:: Dataset excerpt
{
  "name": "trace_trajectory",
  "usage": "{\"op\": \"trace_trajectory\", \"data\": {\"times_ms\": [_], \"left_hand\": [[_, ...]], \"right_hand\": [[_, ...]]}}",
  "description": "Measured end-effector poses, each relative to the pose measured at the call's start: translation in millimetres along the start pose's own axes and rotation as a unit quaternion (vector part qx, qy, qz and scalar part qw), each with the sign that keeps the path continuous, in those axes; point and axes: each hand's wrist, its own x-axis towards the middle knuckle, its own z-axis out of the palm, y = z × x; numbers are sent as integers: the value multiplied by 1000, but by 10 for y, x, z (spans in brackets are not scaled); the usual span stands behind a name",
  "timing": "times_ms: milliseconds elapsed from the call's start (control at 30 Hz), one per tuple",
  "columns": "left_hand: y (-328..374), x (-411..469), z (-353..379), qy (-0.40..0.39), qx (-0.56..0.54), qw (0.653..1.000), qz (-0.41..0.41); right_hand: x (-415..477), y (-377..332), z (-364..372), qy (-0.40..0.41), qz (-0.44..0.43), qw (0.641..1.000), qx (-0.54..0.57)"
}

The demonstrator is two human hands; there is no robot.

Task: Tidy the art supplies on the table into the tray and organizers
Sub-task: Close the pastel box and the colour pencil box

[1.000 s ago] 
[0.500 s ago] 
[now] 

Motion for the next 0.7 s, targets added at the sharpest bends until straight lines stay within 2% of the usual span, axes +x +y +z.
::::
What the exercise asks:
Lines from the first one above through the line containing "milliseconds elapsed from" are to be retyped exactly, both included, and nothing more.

Task solution:
{
  "name": "trace_trajectory",
  "usage": "{\"op\": \"trace_trajectory\", \"data\": {\"times_ms\": [_], \"left_hand\": [[_, ...]], \"right_hand\": [[_, ...]]}}",
  "description": "Measured end-effector poses, each relative to the pose measured at the call's start: translation in millimetres along the start pose's own axes and rotation as a unit quaternion (vector part qx, qy, qz and scalar part qw), each with the sign that keeps the path continuous, in those axes; point and axes: each hand's wrist, its own x-axis towards the middle knuckle, its own z-axis out of the palm, y = z × x; numbers are sent as integers: the value multiplied by 1000, but by 10 for y, x, z (spans in brackets are not scaled); the usual span stands behind a name",
  "timing": "times_ms: milliseconds elapsed from the call's start (control at 30 Hz), one per tuple",

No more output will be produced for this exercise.